— Requirement —
Below this line is a set of entries; quote exactly the lines from the line that contains "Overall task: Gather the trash" to the line that contains "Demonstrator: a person", both lines included.

— Excerpts from a dataset —

★ ★ ★ ★ ★ ★ ★

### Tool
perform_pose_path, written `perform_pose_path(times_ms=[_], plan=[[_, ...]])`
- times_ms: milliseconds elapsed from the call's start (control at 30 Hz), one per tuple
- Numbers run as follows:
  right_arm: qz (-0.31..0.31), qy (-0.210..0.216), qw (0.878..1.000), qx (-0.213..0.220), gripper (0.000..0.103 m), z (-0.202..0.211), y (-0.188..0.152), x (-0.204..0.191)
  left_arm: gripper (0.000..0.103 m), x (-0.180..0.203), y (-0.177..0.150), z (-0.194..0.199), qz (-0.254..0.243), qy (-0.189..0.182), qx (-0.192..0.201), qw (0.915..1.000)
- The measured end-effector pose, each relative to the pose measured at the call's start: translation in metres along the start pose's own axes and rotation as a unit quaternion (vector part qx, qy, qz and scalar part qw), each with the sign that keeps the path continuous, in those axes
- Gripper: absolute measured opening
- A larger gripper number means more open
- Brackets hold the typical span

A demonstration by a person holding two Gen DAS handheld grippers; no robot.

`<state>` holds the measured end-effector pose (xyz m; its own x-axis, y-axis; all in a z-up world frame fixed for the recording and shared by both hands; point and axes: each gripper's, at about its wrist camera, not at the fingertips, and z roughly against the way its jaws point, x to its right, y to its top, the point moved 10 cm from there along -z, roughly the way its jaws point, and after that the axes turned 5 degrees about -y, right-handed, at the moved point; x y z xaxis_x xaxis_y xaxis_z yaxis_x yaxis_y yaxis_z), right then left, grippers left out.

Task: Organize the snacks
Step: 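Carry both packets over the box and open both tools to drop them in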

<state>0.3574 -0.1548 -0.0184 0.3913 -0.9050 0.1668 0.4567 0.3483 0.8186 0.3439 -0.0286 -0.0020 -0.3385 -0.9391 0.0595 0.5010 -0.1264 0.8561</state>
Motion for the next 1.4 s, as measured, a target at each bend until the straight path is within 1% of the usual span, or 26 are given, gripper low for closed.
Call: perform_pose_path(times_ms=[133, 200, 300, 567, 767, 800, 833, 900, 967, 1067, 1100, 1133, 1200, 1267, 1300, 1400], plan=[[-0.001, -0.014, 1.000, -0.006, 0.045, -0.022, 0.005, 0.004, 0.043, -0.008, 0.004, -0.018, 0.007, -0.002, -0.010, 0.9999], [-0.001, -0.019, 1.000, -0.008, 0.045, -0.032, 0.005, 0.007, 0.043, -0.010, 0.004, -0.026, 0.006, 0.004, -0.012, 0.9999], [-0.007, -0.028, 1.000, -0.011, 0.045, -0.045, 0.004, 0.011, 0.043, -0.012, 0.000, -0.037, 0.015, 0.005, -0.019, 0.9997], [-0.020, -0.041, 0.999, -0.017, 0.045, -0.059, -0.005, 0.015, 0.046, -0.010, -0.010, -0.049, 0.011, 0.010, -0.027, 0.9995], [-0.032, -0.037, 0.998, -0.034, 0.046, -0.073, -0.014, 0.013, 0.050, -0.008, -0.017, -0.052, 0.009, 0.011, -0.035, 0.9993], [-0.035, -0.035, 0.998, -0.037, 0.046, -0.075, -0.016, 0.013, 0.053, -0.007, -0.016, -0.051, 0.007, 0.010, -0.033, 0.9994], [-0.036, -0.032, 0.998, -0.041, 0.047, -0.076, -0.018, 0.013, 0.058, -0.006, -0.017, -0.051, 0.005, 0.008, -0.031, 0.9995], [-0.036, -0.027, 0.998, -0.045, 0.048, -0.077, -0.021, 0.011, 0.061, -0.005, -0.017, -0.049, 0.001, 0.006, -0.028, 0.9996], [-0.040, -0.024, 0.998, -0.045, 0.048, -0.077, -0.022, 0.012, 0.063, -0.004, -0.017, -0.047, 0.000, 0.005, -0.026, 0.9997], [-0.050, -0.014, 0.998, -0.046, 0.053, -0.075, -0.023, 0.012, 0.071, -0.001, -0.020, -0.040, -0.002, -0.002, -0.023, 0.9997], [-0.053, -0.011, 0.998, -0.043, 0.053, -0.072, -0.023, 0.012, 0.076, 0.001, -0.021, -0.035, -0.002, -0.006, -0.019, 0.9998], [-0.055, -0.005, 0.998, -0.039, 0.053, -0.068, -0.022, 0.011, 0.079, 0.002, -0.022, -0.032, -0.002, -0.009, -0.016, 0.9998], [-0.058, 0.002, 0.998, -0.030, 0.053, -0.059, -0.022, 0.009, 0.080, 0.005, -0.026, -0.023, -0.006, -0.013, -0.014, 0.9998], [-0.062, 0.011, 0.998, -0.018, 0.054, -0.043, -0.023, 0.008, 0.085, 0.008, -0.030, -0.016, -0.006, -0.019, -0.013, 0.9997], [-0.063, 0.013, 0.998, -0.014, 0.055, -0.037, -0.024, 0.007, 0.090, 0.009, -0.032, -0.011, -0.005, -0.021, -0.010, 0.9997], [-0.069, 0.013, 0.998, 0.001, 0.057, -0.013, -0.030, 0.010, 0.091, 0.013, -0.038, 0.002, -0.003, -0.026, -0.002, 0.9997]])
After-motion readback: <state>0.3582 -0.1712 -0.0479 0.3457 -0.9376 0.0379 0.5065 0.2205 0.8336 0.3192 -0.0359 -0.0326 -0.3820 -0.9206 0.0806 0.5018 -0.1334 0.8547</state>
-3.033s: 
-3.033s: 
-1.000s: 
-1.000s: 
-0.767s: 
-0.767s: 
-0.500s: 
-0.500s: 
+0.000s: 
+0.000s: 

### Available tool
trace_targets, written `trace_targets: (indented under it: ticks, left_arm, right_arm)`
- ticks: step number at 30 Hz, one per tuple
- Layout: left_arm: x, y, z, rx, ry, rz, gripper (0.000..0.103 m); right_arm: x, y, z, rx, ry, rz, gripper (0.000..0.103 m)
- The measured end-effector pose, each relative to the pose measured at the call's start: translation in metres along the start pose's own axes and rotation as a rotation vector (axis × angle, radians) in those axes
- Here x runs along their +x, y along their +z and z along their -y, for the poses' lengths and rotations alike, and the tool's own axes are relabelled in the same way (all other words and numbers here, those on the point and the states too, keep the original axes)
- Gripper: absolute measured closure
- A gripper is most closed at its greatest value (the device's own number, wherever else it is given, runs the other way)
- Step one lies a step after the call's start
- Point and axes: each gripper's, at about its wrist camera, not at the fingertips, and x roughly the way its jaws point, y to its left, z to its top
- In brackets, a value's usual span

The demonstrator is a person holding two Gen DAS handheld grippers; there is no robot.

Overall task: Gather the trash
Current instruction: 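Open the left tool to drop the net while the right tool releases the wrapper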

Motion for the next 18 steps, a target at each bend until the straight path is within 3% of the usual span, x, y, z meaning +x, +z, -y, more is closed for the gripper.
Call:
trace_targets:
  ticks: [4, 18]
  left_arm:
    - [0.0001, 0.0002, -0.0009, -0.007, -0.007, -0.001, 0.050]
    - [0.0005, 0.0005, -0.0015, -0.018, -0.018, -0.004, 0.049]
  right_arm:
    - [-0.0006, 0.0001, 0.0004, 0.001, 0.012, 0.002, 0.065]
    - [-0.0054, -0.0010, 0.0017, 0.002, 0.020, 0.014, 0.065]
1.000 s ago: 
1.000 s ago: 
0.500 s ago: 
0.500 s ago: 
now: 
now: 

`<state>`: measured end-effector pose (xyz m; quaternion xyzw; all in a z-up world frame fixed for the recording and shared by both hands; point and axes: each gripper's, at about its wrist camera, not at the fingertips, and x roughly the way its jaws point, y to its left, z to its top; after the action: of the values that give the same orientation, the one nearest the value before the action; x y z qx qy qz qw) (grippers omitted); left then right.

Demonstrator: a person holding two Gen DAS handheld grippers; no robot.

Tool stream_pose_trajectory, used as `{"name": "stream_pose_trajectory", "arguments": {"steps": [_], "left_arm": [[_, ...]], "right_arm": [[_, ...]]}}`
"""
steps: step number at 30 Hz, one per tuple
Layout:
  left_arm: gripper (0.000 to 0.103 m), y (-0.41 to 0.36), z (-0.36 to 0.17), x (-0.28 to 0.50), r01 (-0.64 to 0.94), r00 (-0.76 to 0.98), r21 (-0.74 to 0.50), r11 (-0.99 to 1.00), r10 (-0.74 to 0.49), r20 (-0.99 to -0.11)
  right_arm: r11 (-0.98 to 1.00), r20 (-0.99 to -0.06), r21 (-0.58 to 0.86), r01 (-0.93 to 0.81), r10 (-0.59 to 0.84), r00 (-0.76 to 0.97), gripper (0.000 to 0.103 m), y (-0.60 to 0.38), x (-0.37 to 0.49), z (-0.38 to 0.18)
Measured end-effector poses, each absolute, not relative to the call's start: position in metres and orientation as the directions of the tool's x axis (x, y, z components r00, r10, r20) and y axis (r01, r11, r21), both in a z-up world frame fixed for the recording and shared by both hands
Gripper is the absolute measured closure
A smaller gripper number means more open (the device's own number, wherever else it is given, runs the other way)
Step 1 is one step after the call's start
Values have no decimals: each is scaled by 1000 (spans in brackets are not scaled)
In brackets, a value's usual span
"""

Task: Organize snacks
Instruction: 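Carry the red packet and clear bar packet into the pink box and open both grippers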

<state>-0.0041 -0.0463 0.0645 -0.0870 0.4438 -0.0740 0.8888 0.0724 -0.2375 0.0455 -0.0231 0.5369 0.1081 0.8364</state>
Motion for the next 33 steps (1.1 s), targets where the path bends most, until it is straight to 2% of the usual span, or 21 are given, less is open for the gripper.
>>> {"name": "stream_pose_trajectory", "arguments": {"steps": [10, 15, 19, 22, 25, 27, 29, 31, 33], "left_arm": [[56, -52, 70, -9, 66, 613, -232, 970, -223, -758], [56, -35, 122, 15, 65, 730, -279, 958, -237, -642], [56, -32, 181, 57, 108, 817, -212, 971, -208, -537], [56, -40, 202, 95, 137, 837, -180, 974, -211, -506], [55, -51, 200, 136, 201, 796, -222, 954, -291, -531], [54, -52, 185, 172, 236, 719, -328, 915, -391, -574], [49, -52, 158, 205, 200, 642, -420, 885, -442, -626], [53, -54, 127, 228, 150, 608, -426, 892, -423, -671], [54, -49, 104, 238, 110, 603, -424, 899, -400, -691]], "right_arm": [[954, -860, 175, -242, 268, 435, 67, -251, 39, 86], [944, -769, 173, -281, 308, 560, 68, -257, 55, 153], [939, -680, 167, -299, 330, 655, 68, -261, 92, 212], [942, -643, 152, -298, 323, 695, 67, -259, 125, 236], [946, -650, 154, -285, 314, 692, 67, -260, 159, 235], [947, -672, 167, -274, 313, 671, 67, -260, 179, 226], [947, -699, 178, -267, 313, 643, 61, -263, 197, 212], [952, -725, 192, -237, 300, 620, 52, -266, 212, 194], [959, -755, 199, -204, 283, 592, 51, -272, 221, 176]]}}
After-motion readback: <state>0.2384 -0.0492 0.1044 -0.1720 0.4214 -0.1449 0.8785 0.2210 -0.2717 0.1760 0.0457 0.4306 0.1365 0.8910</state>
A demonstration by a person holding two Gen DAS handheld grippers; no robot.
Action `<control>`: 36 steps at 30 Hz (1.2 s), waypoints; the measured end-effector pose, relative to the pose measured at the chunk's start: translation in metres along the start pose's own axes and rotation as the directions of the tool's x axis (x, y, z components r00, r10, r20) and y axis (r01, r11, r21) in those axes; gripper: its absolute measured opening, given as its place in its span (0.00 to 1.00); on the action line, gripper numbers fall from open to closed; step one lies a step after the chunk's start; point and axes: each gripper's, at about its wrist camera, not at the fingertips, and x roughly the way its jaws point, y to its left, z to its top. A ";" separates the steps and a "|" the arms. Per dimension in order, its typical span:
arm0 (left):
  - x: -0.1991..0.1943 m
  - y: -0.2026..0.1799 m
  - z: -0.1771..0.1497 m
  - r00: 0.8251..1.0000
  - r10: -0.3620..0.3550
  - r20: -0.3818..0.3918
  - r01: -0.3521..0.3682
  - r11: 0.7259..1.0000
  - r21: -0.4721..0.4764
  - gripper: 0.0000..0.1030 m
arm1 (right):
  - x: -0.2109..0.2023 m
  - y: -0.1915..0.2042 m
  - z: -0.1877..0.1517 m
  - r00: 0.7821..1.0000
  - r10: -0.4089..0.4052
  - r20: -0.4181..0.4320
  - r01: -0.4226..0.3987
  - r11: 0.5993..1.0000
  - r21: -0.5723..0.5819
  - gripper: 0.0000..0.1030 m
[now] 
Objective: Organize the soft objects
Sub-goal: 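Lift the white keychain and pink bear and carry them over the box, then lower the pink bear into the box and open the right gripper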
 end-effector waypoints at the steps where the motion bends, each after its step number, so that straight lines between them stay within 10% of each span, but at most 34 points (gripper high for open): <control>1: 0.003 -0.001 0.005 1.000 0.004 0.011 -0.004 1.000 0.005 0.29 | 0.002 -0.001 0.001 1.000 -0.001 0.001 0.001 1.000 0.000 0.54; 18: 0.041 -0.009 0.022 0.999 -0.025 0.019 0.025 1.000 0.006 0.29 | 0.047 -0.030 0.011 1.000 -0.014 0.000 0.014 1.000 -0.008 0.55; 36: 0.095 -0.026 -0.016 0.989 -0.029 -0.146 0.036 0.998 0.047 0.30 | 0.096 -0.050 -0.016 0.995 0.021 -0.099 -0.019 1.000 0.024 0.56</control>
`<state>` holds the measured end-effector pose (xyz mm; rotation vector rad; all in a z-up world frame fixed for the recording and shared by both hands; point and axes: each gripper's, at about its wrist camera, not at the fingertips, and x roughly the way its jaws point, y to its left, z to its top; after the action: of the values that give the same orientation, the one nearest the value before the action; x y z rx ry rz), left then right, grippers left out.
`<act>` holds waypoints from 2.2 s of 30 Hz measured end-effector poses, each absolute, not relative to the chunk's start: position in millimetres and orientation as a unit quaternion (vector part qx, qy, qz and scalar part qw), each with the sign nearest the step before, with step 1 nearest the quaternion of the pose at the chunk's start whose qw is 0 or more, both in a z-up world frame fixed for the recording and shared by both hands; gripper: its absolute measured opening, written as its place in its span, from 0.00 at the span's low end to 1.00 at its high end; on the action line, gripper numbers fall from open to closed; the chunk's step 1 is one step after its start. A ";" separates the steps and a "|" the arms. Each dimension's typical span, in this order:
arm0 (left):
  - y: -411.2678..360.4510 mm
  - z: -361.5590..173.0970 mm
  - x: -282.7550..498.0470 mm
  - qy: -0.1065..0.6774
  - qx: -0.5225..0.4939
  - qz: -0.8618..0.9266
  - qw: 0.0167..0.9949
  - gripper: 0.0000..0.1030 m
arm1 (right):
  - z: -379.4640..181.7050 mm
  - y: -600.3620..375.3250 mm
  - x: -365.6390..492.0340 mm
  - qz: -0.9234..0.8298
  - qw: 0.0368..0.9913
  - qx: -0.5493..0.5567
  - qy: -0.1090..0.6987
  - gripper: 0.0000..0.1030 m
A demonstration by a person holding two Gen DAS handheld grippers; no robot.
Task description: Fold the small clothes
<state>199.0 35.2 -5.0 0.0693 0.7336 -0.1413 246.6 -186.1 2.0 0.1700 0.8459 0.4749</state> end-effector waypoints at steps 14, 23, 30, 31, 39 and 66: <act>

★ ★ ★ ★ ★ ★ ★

— Problem solution —
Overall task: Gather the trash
Current instruction: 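Open the left tool to drop the net while the right tool releases the wrapper
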
Motion for the next 18 steps, a target at each bend until the straight path is within 3% of the usual span, x, y, z meaning +x, +z, -y, more is closed for the gripper.
Call:
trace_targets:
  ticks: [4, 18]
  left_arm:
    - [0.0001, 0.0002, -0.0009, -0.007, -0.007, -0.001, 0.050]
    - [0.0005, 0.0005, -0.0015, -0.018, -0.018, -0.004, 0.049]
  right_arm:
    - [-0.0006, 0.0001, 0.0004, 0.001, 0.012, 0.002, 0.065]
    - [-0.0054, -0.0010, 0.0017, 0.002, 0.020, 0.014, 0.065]
1.000 s ago: 
1.000 s ago: 
0.500 s ago: 
0.500 s ago: 
now: 
now: 

`<state>`: measured end-effector pose (xyz m; quaternion xyzw; all in a z-up world frame fixed for the recording and shared by both hands; point and axes: each gripper's, at about its wrist camera, not at the fingertips, and x roughly the way its jaws point, y to its left, z to its top; after the action: of the values that give the same orientation, the one nearest the value before the action; x y z qx qy qz qw) (grippers omitted); left then right.

Demonstrator: a person holding two Gen DAS handheld grippers; no robot.

This exercise requires no further answer.